Dillingham was born on September 4, 1844, into an old New England family in Brewster, on Cape Cod in Massachusetts. His father was Benjamin C. Dillingham and mother was Lydia Sears Howes.

At the age of fourteen he became a sailor on the Yankee clipper Southern Cross which was captured and destroyed by the Confederate State Army steamer Florida in 1863, during the American Civil War. In 1865 he became first mate of a barque named Whistler that did a regular run between San Francisco and Honolulu. On his third trip to the island kingdom, Dillingham broke his leg after falling from a horse and was forced to convalesce in Hawaii.

Later life and career

He decided to stay in Honolulu and by the end of 1865 was a clerk at Diamond Hardware, which he bought out for $28,000 in 1869. On April 26, 1869, he married Emma Louise Smith (1844–1920), of a prominent missionary family. She was the daughter of Reverend Lowell Smith and Abigail Willis Tenney.[1] Dillingham turned out to be an astute businessman, and more importantly, was always willing to take risks. In 1879 he started a dairy farm in upper Honolulu, and during the 1880s became increasingly successful. He founded the Oahu Railway and Land Company (OR&L) that began service in November 1889. Dillingham was well-liked among Honolulu's various communities, and he included King Kalākaua and Queen Liliʻuokalani as his friends. Although he disapproved of the overthrow of the Kingdom of Hawaii in 1893, he looked favorably on the American annexation in 1898, which he believed would bring long-term stability to the islands. Dillingham spent the rest of his life in Hawaii.

Apart from the OR&L, Dillingham was especially active in sugarcane plantations, including the Olaʻa Sugar Company on the Big Island, and the Ewa and Kahuku sugarcane plantations on Oahu. While the OR&L and these sugar companies were profitable, Dillingham's Big Island railroad, the Hawaii Consolidated Railway (Hilo Railroad) was a financial drain until its destruction by a tsunami in 1946. His Hawaiian Fiber Company, which operated a sisal plantation on the Ewa coral plain in southwestern Oahu, was ultimately also a failure. Nevertheless, Dillingham was one of the major business people in the early years of Hawaii's economic and industrial development.

Death and legacy

He died on April 7, 1918, and was buried in Oahu Cemetery. Two days before, James Bicknell Castle, a distant cousin of his wife and a partner in sugarcane plantation ventures, died.[2] His son Walter F. Dillingham (1875–1963) would also become a businessman in Oahu.[3]

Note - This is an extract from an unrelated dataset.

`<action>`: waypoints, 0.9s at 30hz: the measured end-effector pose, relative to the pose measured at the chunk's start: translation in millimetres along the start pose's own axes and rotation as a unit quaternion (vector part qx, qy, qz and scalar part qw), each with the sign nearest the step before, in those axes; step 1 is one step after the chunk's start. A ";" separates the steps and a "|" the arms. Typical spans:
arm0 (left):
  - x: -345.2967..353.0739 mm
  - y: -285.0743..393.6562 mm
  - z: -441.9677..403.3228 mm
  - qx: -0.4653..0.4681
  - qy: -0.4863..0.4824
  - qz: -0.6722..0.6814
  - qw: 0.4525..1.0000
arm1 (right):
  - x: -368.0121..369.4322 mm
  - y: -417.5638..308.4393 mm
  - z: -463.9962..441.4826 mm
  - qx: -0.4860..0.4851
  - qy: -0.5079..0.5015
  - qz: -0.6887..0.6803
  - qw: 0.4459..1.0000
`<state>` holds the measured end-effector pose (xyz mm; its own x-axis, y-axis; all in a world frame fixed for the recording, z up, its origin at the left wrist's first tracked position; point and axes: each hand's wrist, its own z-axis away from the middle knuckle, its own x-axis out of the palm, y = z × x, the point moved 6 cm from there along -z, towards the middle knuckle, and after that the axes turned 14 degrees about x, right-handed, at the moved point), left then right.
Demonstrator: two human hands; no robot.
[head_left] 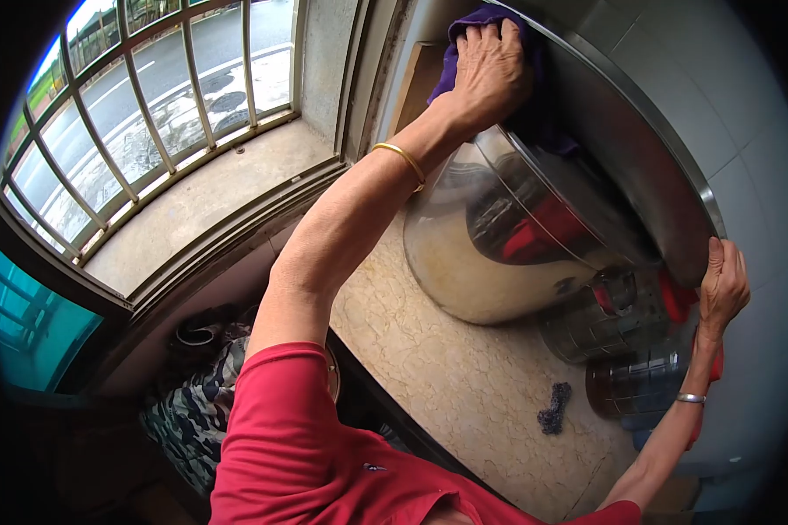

His wife Emma Louise Smith Dillingham wrote a book of poetry on Diamond Head.[4] His daughter Mary Emma (known as May) Dillingham married Walter Francis Frear (1863–1948) who became Governor of the Territory of Hawaii 1907–1913.[5] The next governor from 1913 to 1918, Lucius Pinkham, was a Democrat, although he had worked for Dillingham at OR&L 1892–1894 and as manager of his hardware company 1898–1903.[6] Two sons died young, Charles Augustus Dillingham (1872–1874) and Alfred Hubbard Dillingham (1880–1880). Youngest son Harold Garfield Dillingham (October 9, 1881 – December 19, 1971) married Margaret Bayard Hyde-Smith in 1908 and had 5 children. Youngest daughter Marion Eleanor Dillingham (September 23, 1883 – January 19, 1972) married John Pinney Erdman in 1904[7] and had five children.[5]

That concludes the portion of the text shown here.